**TASK STATEMENT**
From the line containing "the black base" down to the final entry below, restate each line word for word.

INPUT RECORDS below:

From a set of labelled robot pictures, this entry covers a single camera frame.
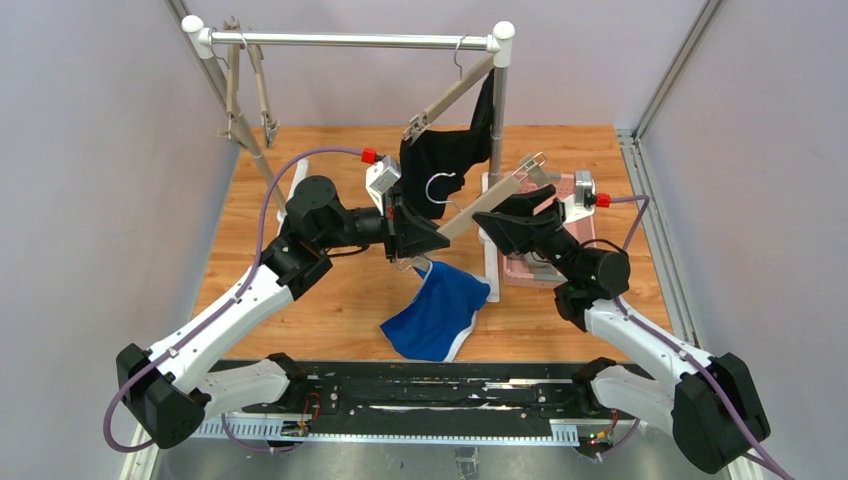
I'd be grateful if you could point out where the beige hanger with blue underwear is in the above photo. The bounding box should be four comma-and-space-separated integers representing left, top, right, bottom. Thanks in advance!
424, 152, 549, 242

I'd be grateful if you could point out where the blue underwear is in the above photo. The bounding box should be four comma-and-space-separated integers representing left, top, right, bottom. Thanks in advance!
380, 261, 491, 363

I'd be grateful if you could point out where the beige clip hanger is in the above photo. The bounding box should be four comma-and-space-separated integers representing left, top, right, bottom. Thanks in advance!
247, 44, 279, 148

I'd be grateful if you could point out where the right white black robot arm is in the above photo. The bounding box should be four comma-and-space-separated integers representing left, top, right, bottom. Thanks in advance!
472, 192, 781, 474

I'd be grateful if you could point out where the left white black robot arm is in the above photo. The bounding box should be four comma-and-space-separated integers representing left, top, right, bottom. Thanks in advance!
116, 175, 462, 449

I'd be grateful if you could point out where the black underwear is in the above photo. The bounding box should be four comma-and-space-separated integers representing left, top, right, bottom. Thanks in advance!
399, 73, 495, 220

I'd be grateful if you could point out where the beige hanger with black underwear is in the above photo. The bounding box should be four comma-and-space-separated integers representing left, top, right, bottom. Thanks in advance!
403, 53, 495, 142

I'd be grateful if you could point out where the empty beige hanger far left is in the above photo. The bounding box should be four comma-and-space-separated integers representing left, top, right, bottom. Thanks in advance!
220, 44, 241, 144

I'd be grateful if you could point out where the pink plastic basket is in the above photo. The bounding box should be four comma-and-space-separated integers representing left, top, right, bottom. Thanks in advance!
503, 173, 595, 289

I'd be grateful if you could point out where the white silver clothes rack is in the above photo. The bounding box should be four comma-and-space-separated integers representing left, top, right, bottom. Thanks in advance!
181, 15, 514, 268

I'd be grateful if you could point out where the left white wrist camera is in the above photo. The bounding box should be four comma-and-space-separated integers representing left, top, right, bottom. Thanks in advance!
361, 148, 401, 213

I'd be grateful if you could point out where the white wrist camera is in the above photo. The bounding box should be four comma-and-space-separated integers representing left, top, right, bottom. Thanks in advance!
361, 148, 401, 213
562, 170, 611, 224

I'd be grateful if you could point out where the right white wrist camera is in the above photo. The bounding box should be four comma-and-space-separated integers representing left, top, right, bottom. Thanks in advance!
562, 170, 611, 224

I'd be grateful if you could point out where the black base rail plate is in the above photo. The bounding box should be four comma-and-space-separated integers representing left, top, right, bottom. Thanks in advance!
242, 360, 647, 439

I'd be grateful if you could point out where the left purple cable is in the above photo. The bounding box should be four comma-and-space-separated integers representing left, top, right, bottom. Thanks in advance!
101, 146, 366, 454

End of INPUT RECORDS.

**ANSWER SPACE**
I'd be grateful if you could point out where the black base rail plate is in the above photo. The bounding box should be four comma-and-space-separated integers representing left, top, right, bottom. Thanks in advance!
242, 360, 647, 439

I'd be grateful if you could point out where the left purple cable is in the above photo. The bounding box should be four comma-and-space-separated integers representing left, top, right, bottom. Thanks in advance!
101, 146, 366, 454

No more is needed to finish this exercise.